Değerli katılımcılar;
İlaç sektöründe uluslararası dev firmalar söz sahibidir. Gelirlerin arttırılması amacıyla, ilaç kullanımını arttıracak her türlü yola başvurulmaktadır. Kontrolsüz ilaç kullanımı gelecekte sağlık açısından önemli sorunların yaşanmasına neden olacaktır. Daha sağlıklı bir yaşam için son derecede önemi olan Veteriner Tıbbi Ürünlerinin ranta dönük olarak kullanılmasına karşı uluslararası düzeyde ciddi bir mücadeleye ihtiyaç duyulmaktadır.
Türk Veteriner Hekimleri Birliği olarak tüm olumsuzlukların ortadan kaldırılmasını istiyoruz. Gelişmiş ülkelerde hayvancılık sektörü yönetimsel olarak, veteriner hizmetleri merkezlidir. Hayvancılık ve veteriner halk sağlığı alanlarında istenilen düzeye ulaşılması için akılcı yol veteriner hekimlerin etkili oldukları bir yapı oluşturulmasıdır. Hayvancılıkta gelişmiş olan ülkelerde bitkisel üretim, hayvansal üretime göre planlanmaktadır. Türkiye’de tarımın içinde hayvancılığın payının %22 olmasına karşılık, hayvancılığı gelişmiş olan ülkelerde bu oran % 70’dir.
Yukarıda kısaca ve bir kısmını izah etmeye çalıştığım problemlerin çözümü ancak etkin, bilgiyi öne alan, doğru, bütüncül politikaları uygulamaya koyacak bir Veteriner Otoritesi merkez ve taşra teşkilatının oluşturulması ile mümkün olabilecektir. Aksi takdirde üzülerek söylüyorum ki ülkemizdeki hayvancılık ile ilgili bu problemleri yıllar geçse de tekrar tekrar konuşmak zorunda kalacağız.

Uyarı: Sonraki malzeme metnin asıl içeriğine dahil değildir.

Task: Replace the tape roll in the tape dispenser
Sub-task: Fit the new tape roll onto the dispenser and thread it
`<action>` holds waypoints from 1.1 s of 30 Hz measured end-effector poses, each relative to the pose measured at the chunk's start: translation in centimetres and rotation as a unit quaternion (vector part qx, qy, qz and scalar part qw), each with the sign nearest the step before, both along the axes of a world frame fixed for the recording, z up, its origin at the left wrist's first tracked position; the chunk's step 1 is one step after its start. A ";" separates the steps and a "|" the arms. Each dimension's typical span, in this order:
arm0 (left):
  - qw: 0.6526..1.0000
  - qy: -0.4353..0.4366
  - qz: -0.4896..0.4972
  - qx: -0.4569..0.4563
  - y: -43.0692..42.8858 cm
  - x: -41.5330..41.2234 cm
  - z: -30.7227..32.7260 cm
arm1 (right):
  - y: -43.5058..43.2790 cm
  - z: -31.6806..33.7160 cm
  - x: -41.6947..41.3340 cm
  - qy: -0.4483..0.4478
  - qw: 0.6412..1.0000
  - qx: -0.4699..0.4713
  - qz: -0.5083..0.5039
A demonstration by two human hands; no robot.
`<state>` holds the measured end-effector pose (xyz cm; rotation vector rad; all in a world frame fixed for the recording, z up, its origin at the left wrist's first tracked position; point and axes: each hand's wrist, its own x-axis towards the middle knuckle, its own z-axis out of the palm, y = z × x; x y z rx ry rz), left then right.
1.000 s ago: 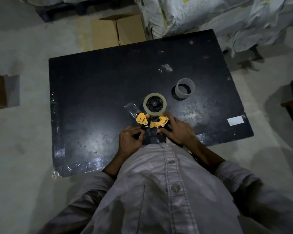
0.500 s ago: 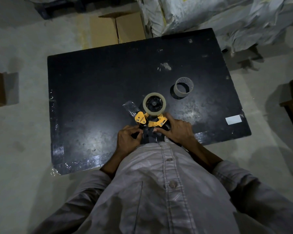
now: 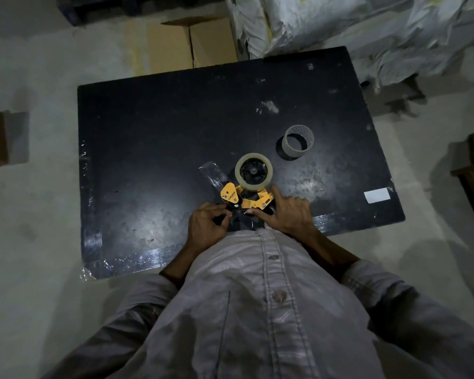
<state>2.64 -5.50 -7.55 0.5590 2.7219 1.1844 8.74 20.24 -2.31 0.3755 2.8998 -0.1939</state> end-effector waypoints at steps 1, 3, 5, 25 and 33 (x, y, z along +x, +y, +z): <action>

Tarafı olduğumuz uluslar arası antlaşmaların gereği ve var olan çok başlı yapının verimli olmaması nedeniyle hayvan sağlığı, gıda güvenliği, veteriner halk sağlığı ve hayvan refahının bir bütün olarak yürütüleceği, merkezden taşraya emir komuta zincirinin kesintiye uğramaksızın çalışacağı tek ve bağımsız bir Genel Müdürlük ihdas edilmelidir.
Türk Veteriner Hekimleri Birliği sorunların değil, çözümlerin tarafında olmaya devam edecektir.
Sloganımız;
İleri hayvancılık için ileri veteriner hekimlik.
İleri veteriner hekimlik; sağlıklı insan, sağlıklı nesiller, sağlıklı gelecek demektir.
- Ulusal, 2. Uluslar arası Jinekoloji Kongresinin ülkemiz ve mesleğimiz adına daha güzel yarınlar için önemli katkılarının olacağına inanıyor, tekrar hepinize sevgi ve saygılar sunuyorum.